Let's celebrate it!!  Here's a link that tells about it.  Spend some time with your Teddy Bear:

http://holidayinsights.com/moreholidays/July/teddybearpicnic.htm

Well, I have a little teddy bear from Michigan University that my niece gave me.  I am having a glass of wine with him now.  Sorry, if I offend any tea drinkers.  I don't mean to.  This wine is so good.  It's Cabernet Sauvignon.  I think that's how you spell it.  It's the first wine I have had that I actually liked the taste of right away.  I guess that could be a good thing or a bad thing.


----------



## Ruthanne (Jul 10, 2016)

Here is the Eric Clapton music I am listening to if anyone wants to listen too:

https://www.youtube.com/watch?v=hwv6u6DfcEs#t=1066.114


----------



## Ruthanne (Jul 10, 2016)

It seems the grape is getting to me.  It must have been rotten for what it has done to my stomach...need I explain....:fword:


----------



## SeaBreeze (Jul 10, 2016)

I'm not into stuffed animals, but my husband bought me a teddy bear that was super soft at a gift shop one year.  I'm not drinking any wine with him, but I keep him company every day, he's in my computer room watching me right now.


----------



## SeaBreeze (Jul 10, 2016)




----------



## Ruthanne (Jul 10, 2016)

SeaBreeze said:


> I'm not into stuffed animals, but my husband bought me a teddy bear that was super soft at a gift shop one year.  I'm not drinking any wine with him, but I keep him company every day, he's in my computer room watching me right now.


Awww..he's a cutie!!


----------



## Southern Gentleman (Jul 10, 2016)

Long live Teddy Bears !


----------



## Southern Gentleman (Jul 11, 2016)

Im certain most are familier with the history of the Teddy bear.
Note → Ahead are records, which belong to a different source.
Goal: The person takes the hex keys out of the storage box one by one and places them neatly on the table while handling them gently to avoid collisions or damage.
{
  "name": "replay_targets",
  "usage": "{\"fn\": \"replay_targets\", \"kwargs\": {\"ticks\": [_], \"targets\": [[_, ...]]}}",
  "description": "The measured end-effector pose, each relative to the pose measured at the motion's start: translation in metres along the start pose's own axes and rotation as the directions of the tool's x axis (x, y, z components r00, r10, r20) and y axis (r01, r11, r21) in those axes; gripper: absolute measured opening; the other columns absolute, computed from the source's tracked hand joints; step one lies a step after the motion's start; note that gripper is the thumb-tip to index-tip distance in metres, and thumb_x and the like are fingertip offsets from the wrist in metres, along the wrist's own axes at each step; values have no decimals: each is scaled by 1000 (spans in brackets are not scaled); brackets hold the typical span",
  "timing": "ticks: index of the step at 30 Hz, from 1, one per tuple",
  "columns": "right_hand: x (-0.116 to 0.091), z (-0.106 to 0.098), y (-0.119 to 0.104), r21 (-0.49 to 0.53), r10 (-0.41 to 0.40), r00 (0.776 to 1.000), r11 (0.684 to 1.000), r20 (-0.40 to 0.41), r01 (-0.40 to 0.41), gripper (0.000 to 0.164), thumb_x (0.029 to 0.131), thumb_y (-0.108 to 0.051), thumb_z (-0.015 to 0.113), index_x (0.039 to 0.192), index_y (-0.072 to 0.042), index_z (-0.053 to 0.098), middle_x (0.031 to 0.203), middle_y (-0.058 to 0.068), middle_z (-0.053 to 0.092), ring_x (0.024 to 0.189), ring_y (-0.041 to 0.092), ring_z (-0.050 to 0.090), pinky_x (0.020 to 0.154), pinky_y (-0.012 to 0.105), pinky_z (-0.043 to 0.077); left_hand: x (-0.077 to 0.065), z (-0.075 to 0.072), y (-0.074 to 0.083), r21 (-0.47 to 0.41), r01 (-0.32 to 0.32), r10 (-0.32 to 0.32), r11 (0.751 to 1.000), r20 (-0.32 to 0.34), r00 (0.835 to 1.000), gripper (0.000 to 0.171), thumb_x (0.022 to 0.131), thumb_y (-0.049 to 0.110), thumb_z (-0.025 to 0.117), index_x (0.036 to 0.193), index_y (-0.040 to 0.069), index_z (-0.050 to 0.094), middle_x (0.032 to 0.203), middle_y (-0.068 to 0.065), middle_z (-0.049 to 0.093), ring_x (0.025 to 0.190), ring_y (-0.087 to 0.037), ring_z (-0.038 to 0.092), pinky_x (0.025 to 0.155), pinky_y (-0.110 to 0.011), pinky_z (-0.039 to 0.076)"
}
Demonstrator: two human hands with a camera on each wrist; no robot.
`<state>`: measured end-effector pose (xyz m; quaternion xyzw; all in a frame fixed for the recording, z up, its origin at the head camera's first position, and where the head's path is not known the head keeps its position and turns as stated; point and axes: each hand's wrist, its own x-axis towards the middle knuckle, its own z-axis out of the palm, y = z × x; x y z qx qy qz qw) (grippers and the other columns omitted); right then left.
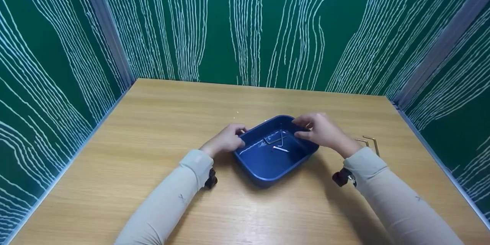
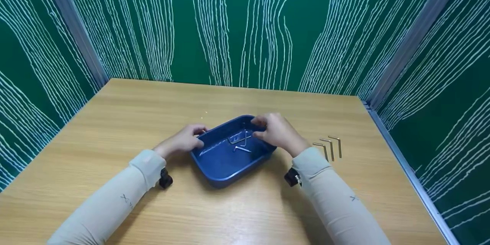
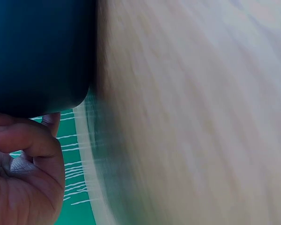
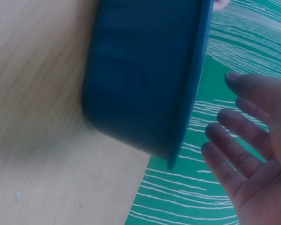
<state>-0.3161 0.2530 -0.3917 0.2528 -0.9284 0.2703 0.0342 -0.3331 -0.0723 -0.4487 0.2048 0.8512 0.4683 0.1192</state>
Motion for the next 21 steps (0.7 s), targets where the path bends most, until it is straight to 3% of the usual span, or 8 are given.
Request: {"fn": "replay_targets", "kwargs": {"ticks": [15,21], "targets": [[19,18,-7,-13,-2,996,1000,92,3,34,94,-4,81,126,7,75,118,26,78,107,43,75,96,57,61,0,1,-1,-9,9,-9,1000,10,1000,35,86,-6,61,118,4,71,115,-14,71,101,-23,63,84,-32,54],[27,25,-11,-31,66,988,998,137,-62,33,97,-4,79,129,2,76,128,24,76,119,41,74,105,56,58,0,0,-2,1,8,-8,1000,7,1000,34,87,-6,62,118,4,72,116,-15,71,103,-25,64,88,-34,55]]}}
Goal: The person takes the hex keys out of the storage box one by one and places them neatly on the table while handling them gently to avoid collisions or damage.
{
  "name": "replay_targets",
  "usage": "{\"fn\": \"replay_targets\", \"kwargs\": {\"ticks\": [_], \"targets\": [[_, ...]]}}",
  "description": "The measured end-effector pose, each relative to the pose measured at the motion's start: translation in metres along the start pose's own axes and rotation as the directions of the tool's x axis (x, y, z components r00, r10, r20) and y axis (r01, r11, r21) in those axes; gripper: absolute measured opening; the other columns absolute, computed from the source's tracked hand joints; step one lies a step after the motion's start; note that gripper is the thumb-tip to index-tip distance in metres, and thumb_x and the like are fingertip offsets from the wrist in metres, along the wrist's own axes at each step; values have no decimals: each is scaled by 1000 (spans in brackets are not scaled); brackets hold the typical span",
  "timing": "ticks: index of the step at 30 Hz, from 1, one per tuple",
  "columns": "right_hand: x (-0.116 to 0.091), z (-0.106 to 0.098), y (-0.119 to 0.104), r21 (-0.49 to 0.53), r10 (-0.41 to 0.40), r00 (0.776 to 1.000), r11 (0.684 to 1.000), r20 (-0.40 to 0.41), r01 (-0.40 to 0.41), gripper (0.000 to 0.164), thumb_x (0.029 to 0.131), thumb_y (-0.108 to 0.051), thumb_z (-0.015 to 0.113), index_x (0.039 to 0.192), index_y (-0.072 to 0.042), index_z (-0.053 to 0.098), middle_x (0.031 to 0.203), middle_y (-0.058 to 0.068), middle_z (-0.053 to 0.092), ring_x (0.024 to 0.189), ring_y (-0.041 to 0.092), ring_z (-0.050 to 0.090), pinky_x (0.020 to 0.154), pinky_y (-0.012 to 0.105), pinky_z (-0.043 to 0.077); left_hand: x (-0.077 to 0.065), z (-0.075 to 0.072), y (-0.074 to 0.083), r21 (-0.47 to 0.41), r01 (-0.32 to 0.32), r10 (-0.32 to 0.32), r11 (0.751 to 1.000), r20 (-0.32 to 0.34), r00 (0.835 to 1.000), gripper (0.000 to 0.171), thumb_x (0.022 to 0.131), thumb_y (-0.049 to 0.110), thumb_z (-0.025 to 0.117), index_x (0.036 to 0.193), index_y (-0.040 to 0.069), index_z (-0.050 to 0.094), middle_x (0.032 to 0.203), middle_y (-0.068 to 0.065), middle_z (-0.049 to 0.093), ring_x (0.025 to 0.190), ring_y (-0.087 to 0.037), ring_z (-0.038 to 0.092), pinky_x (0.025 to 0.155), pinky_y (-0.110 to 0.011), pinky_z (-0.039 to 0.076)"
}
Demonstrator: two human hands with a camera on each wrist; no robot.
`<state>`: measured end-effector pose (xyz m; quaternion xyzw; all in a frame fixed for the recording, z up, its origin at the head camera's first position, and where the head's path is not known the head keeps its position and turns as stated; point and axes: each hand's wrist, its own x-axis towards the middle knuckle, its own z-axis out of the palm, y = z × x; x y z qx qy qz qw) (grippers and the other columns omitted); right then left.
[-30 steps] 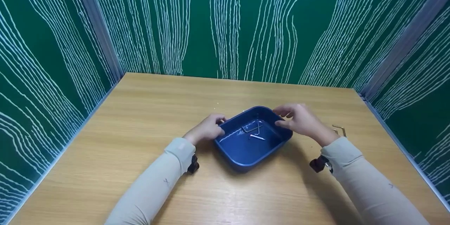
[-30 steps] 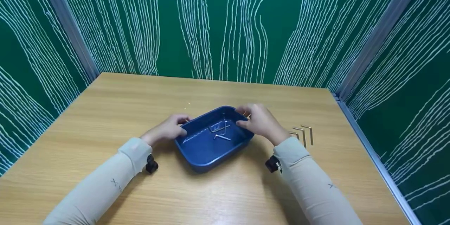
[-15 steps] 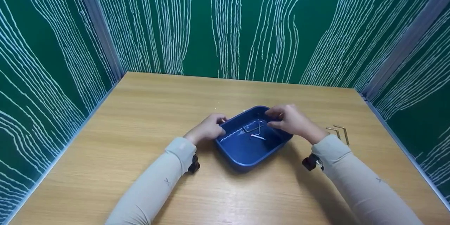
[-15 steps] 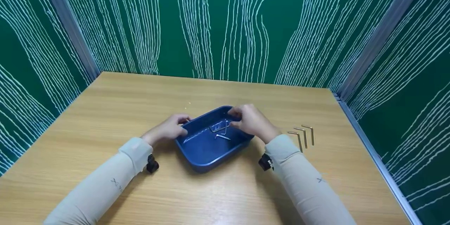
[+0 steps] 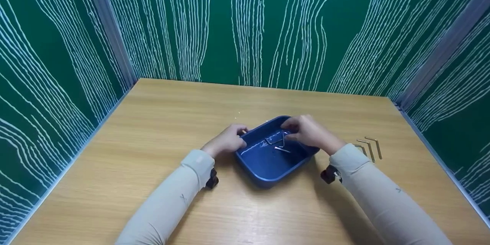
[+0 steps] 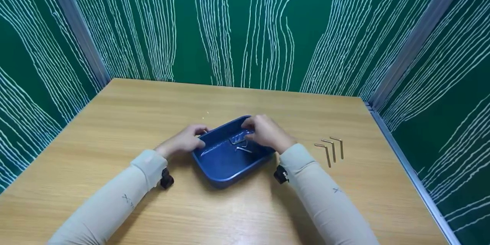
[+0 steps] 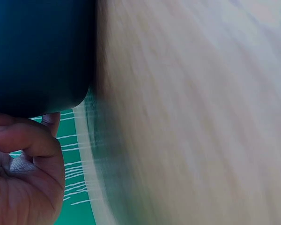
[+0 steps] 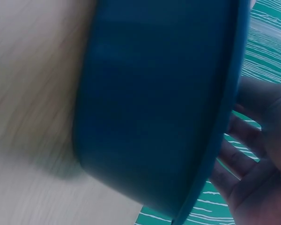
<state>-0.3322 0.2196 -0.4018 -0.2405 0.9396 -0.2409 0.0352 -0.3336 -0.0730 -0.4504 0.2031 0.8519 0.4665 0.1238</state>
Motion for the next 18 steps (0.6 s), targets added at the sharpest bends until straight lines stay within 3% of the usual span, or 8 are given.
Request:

For anyone that May not be here's a brief 
http://inventors.about.com/od/tstartinventions/a/Teddy_Bear.htm


----------



## Dupe Murkland (Jul 11, 2016)

I can't recall whose was which, but my sister and I had a stuffed-bear and rabbit who hosted their own 'TV talk-show' every night, based on Steve Allen's _Tonight Show_...  My sister-and-I providing voices and musical interludes, they'd 'interview' our other stuffed animals and would even do _commercials_.  Of course it was called:  _The Bunny And Teddy Show_.


----------



## SeaBreeze (Jul 11, 2016)




----------



## RadishRose (Jul 13, 2016)

ohhhh, how sweet!


----------



## RadishRose (Jul 13, 2016)




----------



## RadishRose (Jul 13, 2016)




----------



## RadishRose (Jul 13, 2016)

http://www.threeoclockbears.com/

for the most beautifully made stuffed bears you have ever seen!


----------



## Big Horn (Sep 28, 2017)

They're incredible.  The cutest ones look like puppies.


----------



## Aunt Bea (Sep 28, 2017)




----------



## Pappy (Sep 28, 2017)




----------